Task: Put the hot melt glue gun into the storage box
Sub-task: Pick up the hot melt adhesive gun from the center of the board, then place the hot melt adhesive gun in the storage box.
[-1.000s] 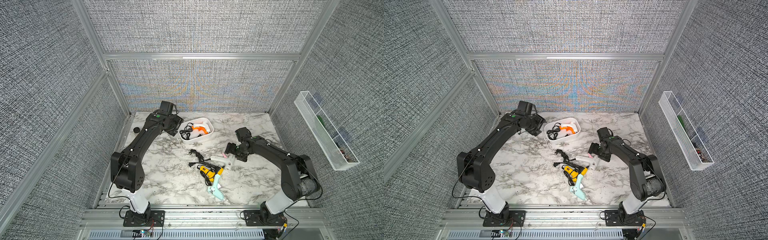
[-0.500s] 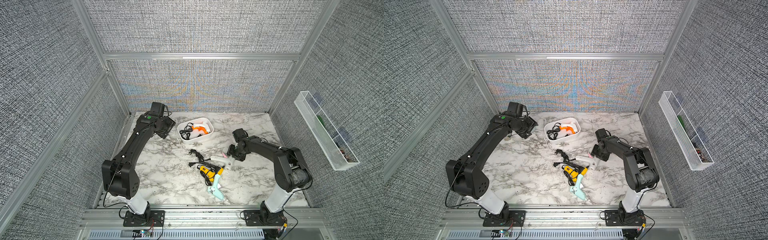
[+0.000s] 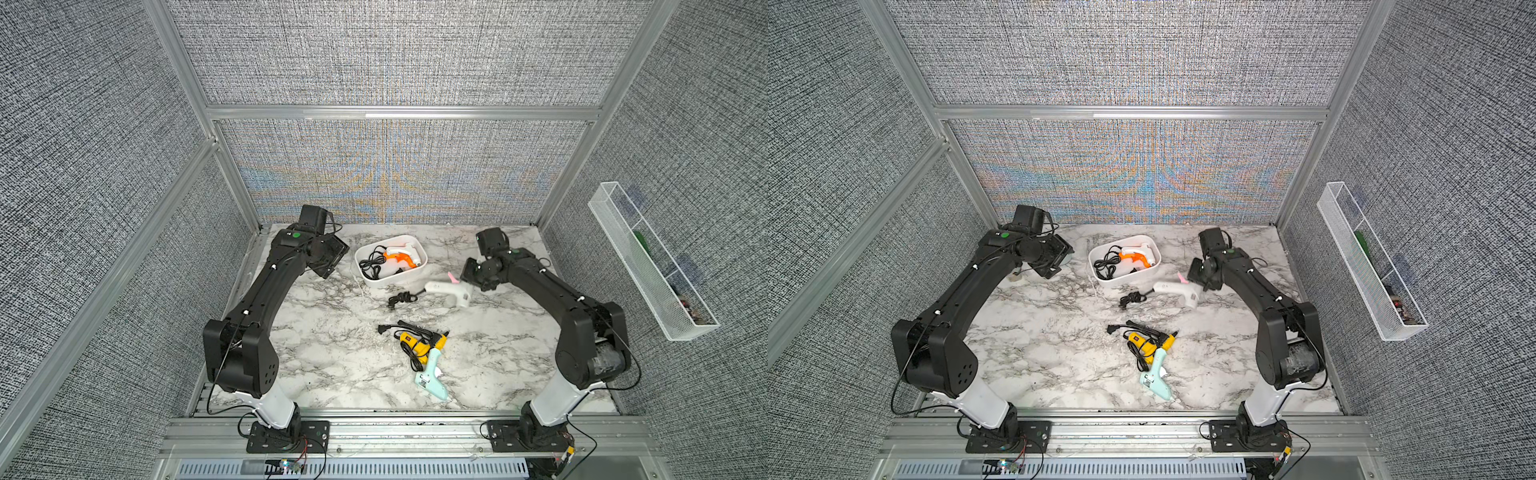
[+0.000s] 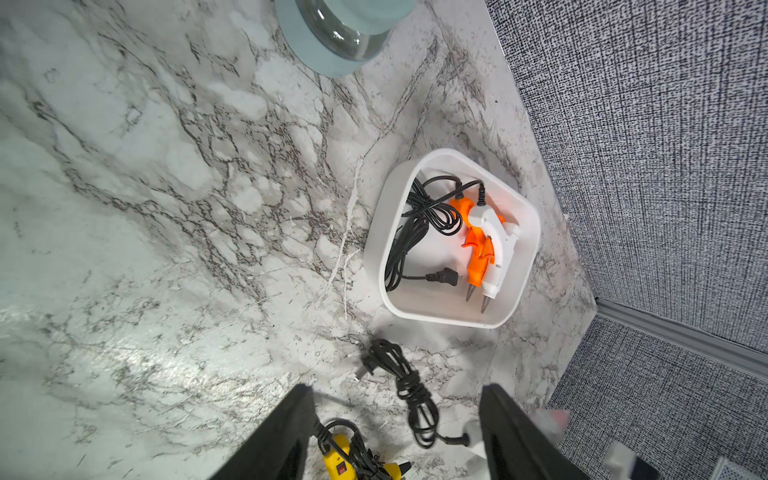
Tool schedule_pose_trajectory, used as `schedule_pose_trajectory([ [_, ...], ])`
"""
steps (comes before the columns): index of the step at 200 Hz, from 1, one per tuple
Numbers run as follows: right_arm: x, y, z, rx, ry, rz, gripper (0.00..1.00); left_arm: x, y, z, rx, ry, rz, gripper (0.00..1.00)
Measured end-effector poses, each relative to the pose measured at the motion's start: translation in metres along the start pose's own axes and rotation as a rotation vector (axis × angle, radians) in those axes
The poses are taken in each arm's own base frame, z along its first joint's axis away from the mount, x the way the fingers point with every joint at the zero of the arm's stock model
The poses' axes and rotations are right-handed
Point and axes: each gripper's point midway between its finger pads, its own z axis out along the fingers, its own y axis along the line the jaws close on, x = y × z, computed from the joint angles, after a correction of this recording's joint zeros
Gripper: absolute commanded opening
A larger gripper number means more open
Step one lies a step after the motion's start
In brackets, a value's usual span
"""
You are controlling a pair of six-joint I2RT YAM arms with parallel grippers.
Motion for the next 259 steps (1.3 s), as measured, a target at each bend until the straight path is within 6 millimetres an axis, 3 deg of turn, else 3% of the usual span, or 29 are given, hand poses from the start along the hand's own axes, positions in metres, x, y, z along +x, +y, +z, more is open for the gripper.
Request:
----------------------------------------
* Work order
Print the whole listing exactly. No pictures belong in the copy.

* Exercise answer
Task: Put the hot melt glue gun into the storage box
Sub-task: Pick up the hot melt adhesive gun from the center of the board, then place the hot melt adhesive gun in the storage box.
[-1.000s] 
[-0.500s] 
[+0.000s] 
[+0.000s] 
Tool schedule_pose_trajectory, used as `schedule_pose_trajectory([ [_, ...], ])`
"""
steps (comes before the columns): index of the step at 200 Hz, from 1, one per tuple
Numbers run as follows: right_arm: x, y, z, rx, ry, rz, gripper (0.00..1.00); left_arm: x, y, z, rx, ry, rz, gripper (0.00..1.00)
Measured end-effector poses, each relative to the pose measured at the motion's start: translation in metres along the start pose's own axes and rotation as a rotation vector (axis × angle, radians) in those axes
The poses are taken in each arm's own base frame, z along its first joint's axis away from the mount, x the way the fingers point with every joint at the zero of the arm's stock model
The poses' axes and rotations are right-handed
Point and axes: each gripper's point midway between its finger pads, its own z axis out along the fingers, its own y axis along the line the jaws close on, x = y × z, computed from the joint angles, after a correction of this recording's joint zeros
Gripper: absolute commanded opening
A larger gripper number means more open
Step one lies a step after the motion's start
In brackets, a value's usual span
"""
You are controlling a pair of six-joint I2RT YAM arms with parallel grippers.
Motion for the next 259 steps (1.3 s), as measured, a target at each bend until the straight path is within 6 millimetres an axis, 3 deg of turn, else 3% of the usual span, or 29 are given, hand poses from the start along the hand's own axes, positions in metres, x, y, z along +x, +y, +z, more is open for the gripper.
Request:

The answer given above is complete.